Şeyh el-Nimr'in idamı ve peşinden Tahran Suudi büyükelçiliğine saldırı, İran ile Suudi Arabistan arasındaki rekabetin tansiyonunu yükseltti. Sudan ve önde gelen Körfez ülkeleri (Kuveyt, Katar, Bahreyn ve BAE) diplomatik ilişkilerini keserek ya da seviyesini düşürerek S.Arabistan yanında saf tuttu. Körfez ülkelerinin bu desteği "Sünni bloklaşmanın" bir yansıması olarak okundu.
Suud'a verilen desteğin başlıca sebebi, Körfez'deki İran korkusu. Bünyelerindeki Şii nüfusun İran tarafından kolaylıkla hareketlendirilebileceğini biliyorlar. Tüm Körfez monarşileri olası bir muhalefet dalgasıyla domino taşları gibi devrilmekten tedirgin oluyorlar.

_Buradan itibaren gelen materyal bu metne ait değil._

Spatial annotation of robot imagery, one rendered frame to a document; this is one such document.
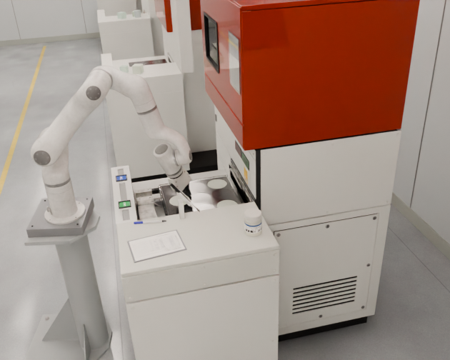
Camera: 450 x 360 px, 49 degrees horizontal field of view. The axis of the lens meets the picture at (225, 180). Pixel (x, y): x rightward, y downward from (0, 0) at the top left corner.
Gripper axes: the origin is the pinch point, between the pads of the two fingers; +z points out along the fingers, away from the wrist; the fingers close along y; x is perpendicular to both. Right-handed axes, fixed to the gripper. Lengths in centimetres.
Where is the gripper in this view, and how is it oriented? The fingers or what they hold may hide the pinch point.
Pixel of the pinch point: (187, 191)
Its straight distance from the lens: 243.3
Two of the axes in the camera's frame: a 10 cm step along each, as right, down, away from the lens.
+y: -5.7, 7.3, -3.9
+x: 7.7, 2.9, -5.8
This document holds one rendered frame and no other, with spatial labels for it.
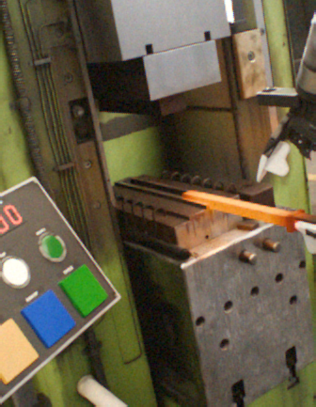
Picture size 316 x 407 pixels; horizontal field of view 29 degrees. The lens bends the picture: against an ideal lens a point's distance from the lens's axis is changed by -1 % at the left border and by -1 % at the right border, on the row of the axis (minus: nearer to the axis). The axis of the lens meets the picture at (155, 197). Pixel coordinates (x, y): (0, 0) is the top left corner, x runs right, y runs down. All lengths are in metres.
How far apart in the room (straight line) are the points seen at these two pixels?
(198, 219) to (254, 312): 0.28
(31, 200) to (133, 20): 0.43
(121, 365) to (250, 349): 0.33
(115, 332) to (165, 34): 0.72
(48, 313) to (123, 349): 0.57
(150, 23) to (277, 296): 0.74
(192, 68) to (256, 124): 0.39
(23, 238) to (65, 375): 0.53
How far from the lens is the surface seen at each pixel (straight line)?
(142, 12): 1.30
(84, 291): 1.09
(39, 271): 1.06
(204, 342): 1.44
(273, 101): 1.16
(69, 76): 1.37
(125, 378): 1.60
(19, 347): 0.98
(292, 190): 1.83
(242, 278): 1.46
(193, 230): 1.41
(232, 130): 1.67
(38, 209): 1.12
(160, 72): 1.31
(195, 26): 1.37
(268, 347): 1.60
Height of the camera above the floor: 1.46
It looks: 17 degrees down
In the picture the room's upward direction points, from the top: 11 degrees counter-clockwise
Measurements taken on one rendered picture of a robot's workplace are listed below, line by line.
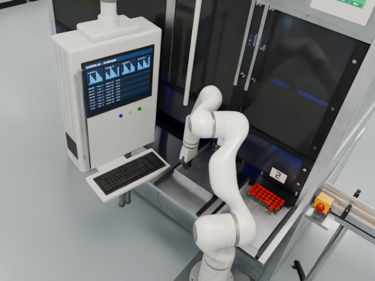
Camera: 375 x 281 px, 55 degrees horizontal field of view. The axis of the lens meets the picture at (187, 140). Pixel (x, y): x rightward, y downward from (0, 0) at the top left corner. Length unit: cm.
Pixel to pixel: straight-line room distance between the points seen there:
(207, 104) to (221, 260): 58
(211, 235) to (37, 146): 249
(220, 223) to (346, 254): 194
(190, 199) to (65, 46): 94
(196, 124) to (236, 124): 15
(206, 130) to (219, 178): 18
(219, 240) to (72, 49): 99
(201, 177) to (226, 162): 70
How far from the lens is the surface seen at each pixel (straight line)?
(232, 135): 134
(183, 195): 190
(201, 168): 204
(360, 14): 147
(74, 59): 168
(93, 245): 277
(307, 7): 154
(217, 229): 130
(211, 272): 151
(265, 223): 188
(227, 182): 131
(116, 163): 215
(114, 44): 175
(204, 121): 131
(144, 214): 291
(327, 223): 202
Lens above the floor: 231
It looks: 41 degrees down
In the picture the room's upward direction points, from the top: 8 degrees clockwise
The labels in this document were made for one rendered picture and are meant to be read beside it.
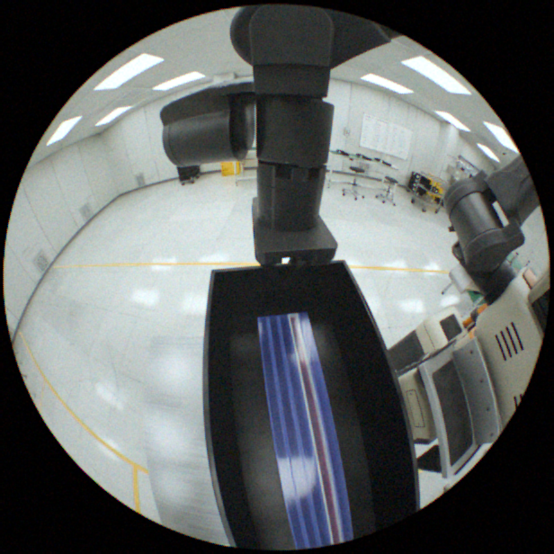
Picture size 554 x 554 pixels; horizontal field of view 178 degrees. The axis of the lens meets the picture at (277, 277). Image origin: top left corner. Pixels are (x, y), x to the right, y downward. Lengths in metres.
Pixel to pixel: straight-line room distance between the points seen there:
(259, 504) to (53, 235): 6.95
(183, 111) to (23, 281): 6.59
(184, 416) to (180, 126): 0.55
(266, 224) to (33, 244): 6.70
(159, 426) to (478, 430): 0.72
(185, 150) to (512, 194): 0.32
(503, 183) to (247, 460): 0.44
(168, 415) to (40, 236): 6.54
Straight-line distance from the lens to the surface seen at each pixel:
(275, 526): 0.32
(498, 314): 0.37
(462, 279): 0.40
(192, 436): 0.54
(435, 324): 0.79
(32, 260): 6.71
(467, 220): 0.26
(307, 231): 0.15
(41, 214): 6.90
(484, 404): 0.41
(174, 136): 0.15
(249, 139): 0.16
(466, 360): 0.39
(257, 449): 0.26
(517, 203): 0.26
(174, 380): 0.56
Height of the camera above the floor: 1.28
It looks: 48 degrees down
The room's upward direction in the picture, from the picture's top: straight up

Kuşkusuz Türkiye'nin bu bölgesel gerilimdeki tavrı kritik öneme sahip. İran-Suud rekabetinde "kurucu" bir rol alacak bir pozisyon takınması çok değerli. Ancak Türkiye'nin, gittikçe derinleşen ve mezhepsel kutuplaşmaya da giden bu rekabetin önüne geçmesi mümkün görünmüyor.
Malum, İran- Suud rekabeti aslında benzer politikaların mücadelesi. Dışlayıcı bir İslam yorumu üzerinden petrol gelirleri ile kurulan transnasyonal ağların üstünlük arayışı. Balkanlar'dan, Kafkaslar'a, Kuzey Afrika'ya ve elbette Ortadoğu'nun iç çatışmalarına kadar...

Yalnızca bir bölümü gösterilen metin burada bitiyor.